It’s not an organization, it’s just some youth friends who started it as an internet campaign for a demonstration against the high prices, and it started among friends they were never dreaming of what they achieved today.

It just grew bigger and bigger through Facebook and banners on the street being printed by random citizens asking people to go out and rebel.

TM: How much of a role has social media played in organizing the protests or the efforts?

It played a huge role in it, just like in 25th of January nothing was actually planned at first it just grows bigger and bigger on Facebook and Twitter that you hear about it even if you don’t pay the slightest attention to politics.

TM: Have there been any efforts to shut down any social media or cell phone service that you’re aware of?

Not this time, I don’t think they can be that stupid after they saw what happened to Mubarak when he did that, it just made the people staying at homes go down in the streets to see things with their own eyes which only resulted in numbers getting bigger and protests getting bigger as a result.

Also cell phone companies had this part of their contract cancelled, the one that said the government has the right to shut down the service when they want, so now if the service goes down the companies will be to blame which they can’t afford to.

There are only three companies in Egypt, Vodafone (Which is global and will never do such a thing), Etisalat (Which is owned by UAE, who are directly opposing our regime since Morsi became president) and Mobinil owned by Naguib Sawiris (I probably didn’t spell his last name correctly), he’s an Egyptian billionaire who loves our country and always supported the people, so we’re certain cell phones won’t go down.
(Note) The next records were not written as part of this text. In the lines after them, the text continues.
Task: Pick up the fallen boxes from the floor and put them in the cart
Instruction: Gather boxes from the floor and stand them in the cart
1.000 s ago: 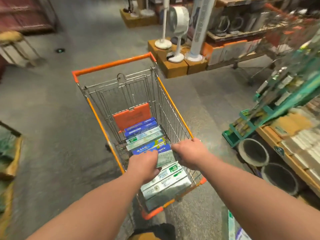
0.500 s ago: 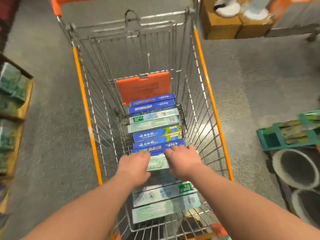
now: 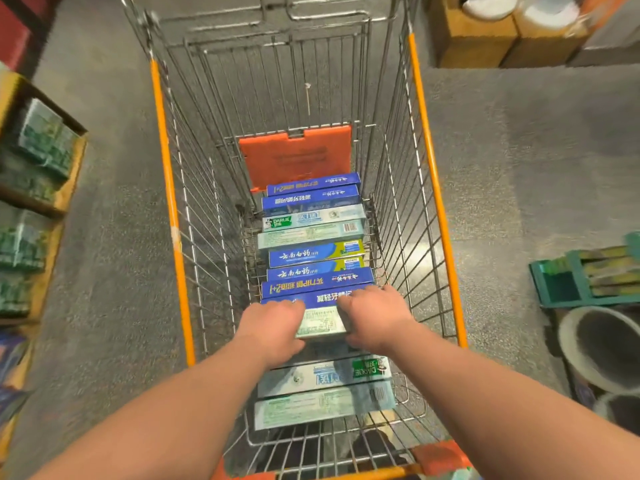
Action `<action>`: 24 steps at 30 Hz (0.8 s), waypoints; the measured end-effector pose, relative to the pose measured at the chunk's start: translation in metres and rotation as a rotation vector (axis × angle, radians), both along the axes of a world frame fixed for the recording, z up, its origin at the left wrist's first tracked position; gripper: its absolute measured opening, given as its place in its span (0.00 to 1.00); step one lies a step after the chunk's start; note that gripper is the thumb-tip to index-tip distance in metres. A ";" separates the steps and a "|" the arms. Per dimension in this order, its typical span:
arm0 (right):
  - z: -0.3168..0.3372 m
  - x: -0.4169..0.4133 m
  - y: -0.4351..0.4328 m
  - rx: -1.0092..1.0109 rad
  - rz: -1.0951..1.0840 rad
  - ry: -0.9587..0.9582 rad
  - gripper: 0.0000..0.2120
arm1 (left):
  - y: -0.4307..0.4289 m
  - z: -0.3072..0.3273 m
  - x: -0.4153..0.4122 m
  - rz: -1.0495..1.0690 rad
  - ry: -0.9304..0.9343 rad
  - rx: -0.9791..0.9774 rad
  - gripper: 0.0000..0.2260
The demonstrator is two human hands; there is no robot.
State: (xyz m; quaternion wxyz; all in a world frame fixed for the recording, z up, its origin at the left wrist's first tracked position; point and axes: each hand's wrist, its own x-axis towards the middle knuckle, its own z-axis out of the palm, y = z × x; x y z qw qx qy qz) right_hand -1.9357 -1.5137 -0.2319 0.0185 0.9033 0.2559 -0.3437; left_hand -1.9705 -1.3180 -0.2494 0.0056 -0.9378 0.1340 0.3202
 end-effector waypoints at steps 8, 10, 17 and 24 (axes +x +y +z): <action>-0.017 0.005 0.003 0.034 -0.041 -0.064 0.15 | 0.000 -0.005 0.006 0.086 -0.050 0.014 0.14; -0.023 0.004 0.005 0.046 -0.037 -0.074 0.17 | 0.004 -0.006 0.004 0.096 -0.057 0.008 0.14; -0.025 -0.003 0.005 0.076 -0.057 -0.092 0.34 | 0.003 -0.007 -0.011 0.129 -0.100 -0.003 0.34; 0.051 -0.018 -0.017 0.166 -0.104 -0.138 0.42 | -0.018 0.076 -0.019 0.160 -0.187 -0.039 0.30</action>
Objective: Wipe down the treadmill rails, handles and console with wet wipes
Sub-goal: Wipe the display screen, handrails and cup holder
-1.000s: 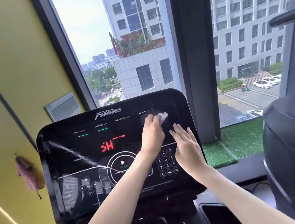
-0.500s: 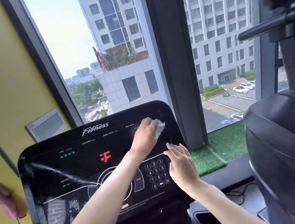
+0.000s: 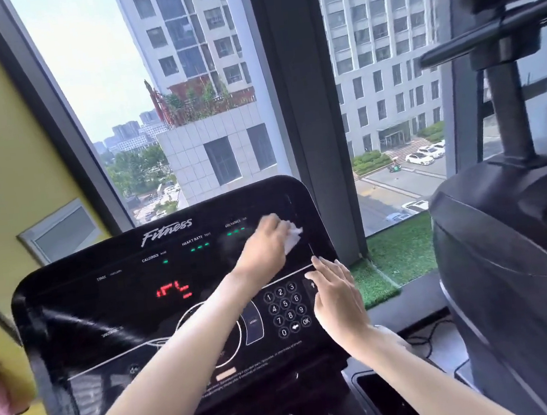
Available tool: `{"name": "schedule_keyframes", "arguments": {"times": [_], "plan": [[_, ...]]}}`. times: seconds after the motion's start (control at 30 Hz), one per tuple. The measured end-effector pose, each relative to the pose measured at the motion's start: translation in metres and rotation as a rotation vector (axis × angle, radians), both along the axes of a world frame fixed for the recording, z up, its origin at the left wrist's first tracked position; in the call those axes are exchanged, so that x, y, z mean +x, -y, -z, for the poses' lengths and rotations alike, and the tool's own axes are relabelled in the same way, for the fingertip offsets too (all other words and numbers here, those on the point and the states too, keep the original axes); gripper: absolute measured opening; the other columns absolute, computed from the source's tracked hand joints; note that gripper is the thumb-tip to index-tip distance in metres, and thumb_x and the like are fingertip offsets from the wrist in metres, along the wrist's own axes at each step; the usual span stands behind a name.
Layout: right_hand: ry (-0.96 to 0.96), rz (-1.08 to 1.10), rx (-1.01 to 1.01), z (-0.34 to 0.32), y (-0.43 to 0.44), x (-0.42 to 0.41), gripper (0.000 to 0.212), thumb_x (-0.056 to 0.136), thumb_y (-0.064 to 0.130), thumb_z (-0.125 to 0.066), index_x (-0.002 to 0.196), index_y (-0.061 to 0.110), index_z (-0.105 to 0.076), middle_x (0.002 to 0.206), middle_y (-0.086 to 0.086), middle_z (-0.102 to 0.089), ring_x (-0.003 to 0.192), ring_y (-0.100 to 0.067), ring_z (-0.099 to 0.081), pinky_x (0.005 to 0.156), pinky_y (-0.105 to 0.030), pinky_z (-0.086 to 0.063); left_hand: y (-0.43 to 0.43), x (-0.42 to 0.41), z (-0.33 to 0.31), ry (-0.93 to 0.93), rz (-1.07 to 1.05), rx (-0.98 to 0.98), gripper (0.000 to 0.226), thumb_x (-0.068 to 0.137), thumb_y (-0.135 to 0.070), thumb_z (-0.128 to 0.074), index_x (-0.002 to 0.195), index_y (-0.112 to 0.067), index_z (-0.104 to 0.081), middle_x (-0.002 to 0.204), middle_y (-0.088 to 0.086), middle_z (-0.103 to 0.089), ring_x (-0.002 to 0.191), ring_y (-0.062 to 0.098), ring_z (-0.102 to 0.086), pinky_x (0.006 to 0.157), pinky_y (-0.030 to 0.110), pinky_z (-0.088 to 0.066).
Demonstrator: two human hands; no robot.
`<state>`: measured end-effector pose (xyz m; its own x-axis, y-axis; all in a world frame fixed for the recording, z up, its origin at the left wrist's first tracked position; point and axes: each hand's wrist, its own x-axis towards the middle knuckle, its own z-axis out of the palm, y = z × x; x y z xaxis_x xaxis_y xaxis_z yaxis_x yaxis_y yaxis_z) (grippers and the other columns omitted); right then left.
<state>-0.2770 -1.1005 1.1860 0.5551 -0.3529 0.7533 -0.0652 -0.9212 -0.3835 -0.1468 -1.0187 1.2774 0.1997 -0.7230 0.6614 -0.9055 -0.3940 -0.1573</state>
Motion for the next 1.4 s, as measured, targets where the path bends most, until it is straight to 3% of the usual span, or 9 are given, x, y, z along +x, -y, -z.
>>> {"name": "schedule_keyframes", "arguments": {"times": [0.17,0.37,0.53,0.67,0.8,0.97,1.1,1.23,1.4], "plan": [[-0.027,-0.016,-0.003,0.003,-0.014,-0.001,0.048,0.048,-0.016,-0.079,0.09,0.006,-0.072,0.114,-0.014,-0.069,0.107,-0.027,-0.065,0.1,-0.047,-0.041,-0.046,0.003,0.012,0.188,0.124,0.347,0.01,0.078,-0.007,-0.061,0.087,-0.008,-0.057,0.086,0.008,-0.052,0.078,0.026,-0.05,0.065,0.04,-0.052],[-0.086,-0.04,-0.012,0.0,-0.026,0.003,0.053,0.051,-0.016,-0.078,0.099,0.003,-0.069,0.124,-0.018,-0.063,0.116,-0.029,-0.06,0.106,-0.046,-0.035,-0.07,0.039,-0.03,0.053,-0.091,-0.031,0.033,0.077,0.014,-0.057,0.106,0.0,-0.055,0.094,0.015,-0.048,0.084,0.03,-0.045,0.077,0.044,-0.046],[-0.161,-0.07,-0.024,0.005,-0.043,0.002,0.07,0.053,-0.015,-0.077,0.119,0.003,-0.062,0.136,-0.019,-0.053,0.127,-0.029,-0.051,0.108,-0.046,-0.029,-0.081,0.01,0.012,0.11,0.159,0.365,0.039,0.067,0.009,-0.039,0.102,-0.001,-0.056,0.098,0.014,-0.051,0.089,0.027,-0.046,0.077,0.038,-0.05],[-0.176,-0.097,0.002,0.005,-0.046,0.001,0.073,0.068,-0.015,-0.066,0.136,0.003,-0.048,0.15,-0.015,-0.036,0.141,-0.024,-0.03,0.117,-0.039,-0.016,-0.079,0.032,-0.01,-0.156,-0.108,-0.098,0.044,0.072,0.02,-0.048,0.11,0.001,-0.059,0.1,0.017,-0.05,0.093,0.033,-0.048,0.076,0.047,-0.052],[-0.205,-0.156,-0.018,0.002,-0.052,0.0,0.08,0.077,-0.015,-0.057,0.148,0.003,-0.025,0.157,-0.012,-0.014,0.146,-0.02,-0.006,0.119,-0.036,0.0,-0.079,0.008,0.008,-0.027,0.131,0.273,0.041,0.067,0.019,-0.049,0.102,0.001,-0.061,0.098,0.017,-0.054,0.094,0.03,-0.047,0.072,0.043,-0.054],[-0.221,-0.163,-0.007,0.005,-0.054,-0.001,0.081,0.078,-0.015,-0.056,0.149,0.003,-0.021,0.158,-0.012,-0.011,0.146,-0.021,-0.002,0.119,-0.037,0.0,-0.078,0.026,-0.016,-0.198,-0.103,-0.094,0.04,0.073,0.021,-0.053,0.107,0.001,-0.062,0.097,0.017,-0.053,0.091,0.036,-0.052,0.08,0.043,-0.05],[-0.207,-0.147,0.006,0.004,-0.049,-0.001,0.081,0.077,-0.013,-0.059,0.149,0.002,-0.023,0.158,-0.013,-0.012,0.145,-0.021,-0.002,0.118,-0.037,0.001,-0.079,0.008,-0.001,-0.082,0.14,0.296,0.042,0.071,0.022,-0.051,0.103,-0.001,-0.064,0.096,0.013,-0.055,0.091,0.03,-0.053,0.074,0.037,-0.05],[-0.2,-0.132,0.045,0.003,-0.047,-0.003,0.078,0.081,-0.013,-0.054,0.15,0.004,-0.022,0.158,-0.011,-0.011,0.145,-0.018,0.0,0.116,-0.033,0.006,-0.053,0.025,-0.037,-0.172,0.039,0.139,0.036,0.077,0.02,-0.049,0.104,0.001,-0.064,0.098,0.014,-0.054,0.092,0.03,-0.053,0.081,0.037,-0.047],[-0.22,-0.154,0.022,0.006,-0.041,-0.009,0.077,0.086,-0.01,-0.049,0.152,0.007,-0.011,0.159,-0.006,0.0,0.146,-0.016,0.007,0.114,-0.029,0.014,-0.003,0.022,-0.058,-0.18,0.043,0.174,0.04,0.075,0.016,-0.045,0.103,-0.004,-0.065,0.101,0.009,-0.053,0.096,0.024,-0.045,0.088,0.03,-0.039]]}}
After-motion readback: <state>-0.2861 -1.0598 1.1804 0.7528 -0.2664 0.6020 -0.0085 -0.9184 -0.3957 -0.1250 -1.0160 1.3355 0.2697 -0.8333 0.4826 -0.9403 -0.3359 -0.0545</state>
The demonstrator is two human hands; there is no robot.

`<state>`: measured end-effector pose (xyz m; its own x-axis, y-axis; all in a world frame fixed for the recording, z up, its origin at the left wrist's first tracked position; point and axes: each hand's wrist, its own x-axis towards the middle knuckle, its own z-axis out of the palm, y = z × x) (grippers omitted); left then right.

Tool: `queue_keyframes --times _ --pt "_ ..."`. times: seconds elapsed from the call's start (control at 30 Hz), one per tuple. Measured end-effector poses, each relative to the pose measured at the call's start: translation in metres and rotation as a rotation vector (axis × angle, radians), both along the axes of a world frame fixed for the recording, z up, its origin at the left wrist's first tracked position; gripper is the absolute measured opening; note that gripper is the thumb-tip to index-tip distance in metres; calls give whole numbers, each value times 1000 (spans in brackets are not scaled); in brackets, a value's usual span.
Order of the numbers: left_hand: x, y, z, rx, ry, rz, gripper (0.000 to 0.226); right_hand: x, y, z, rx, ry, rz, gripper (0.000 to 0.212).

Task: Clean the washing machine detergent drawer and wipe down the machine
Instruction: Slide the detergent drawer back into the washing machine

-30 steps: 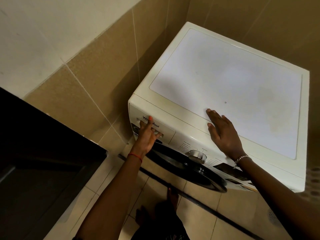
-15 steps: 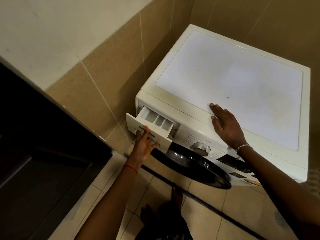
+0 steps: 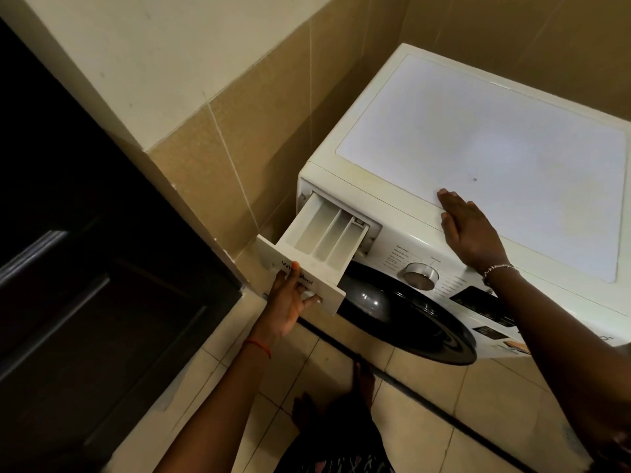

TM: What is the ratio in your opinion of Morsi-supporters and those that want him gone?

The ratio is honestly laughable. I’d say maybe 1:100 in favor of protesters, it’s a rough number but when they had their biggest supporting march, Google earth took a wide scale picture of the area; we assumed 4 men can squeeze in one meter square and the number was 370,000. While today protesters were, as being reported, 11-33 million.

TM: Reuters reports fear and violence are widespread and that Mursi’s supporters vowed to resist.

I doubt much violence would occur as it would never start from us, and they are too scared to start something after seeing our numbers and we know we are right so we won’t run away from anything we will stand still until we get what we want.

TM: I can imagine there is a great energy about the city. What do you think will happen if Morsi does not step down?

There are reports saying that there are disputes in the Muslim Brotherhood now, as they know if the president doesn’t resign then he will be removed by force and it would end in the brotherhood ending from Egypt, not just their short reign over power. The Muslim Brotherhood has been in Egypt for a long time and it’s their headquarters worldwide, so the last thing they would want is for them to be kicked out of Egypt and back into their rat-holes after going out public and having their own party.

Right now what’s planned is a march to the other palace, which is near from the one we’re protesting at, he’s staying at that other palace, so we’ll march and protest there. But I think the army wouldn’t stay neutral much after that and they might force him to resign.

TM: Sexual assaults, stabbings, etc., have been reported. From your ground view, have you heard any of these rumors?

The stabbings happened in other less crowded cities, when you have hundreds of thousands marching together you know there’s a chance of thieves, sexual assaulters and other scum to blend in, however from my ground view at the palace today I haven’t seen anything sexual assaults or anything.

I guess it’s how Journalism works, you just want headlines nothing else, you’d know about it.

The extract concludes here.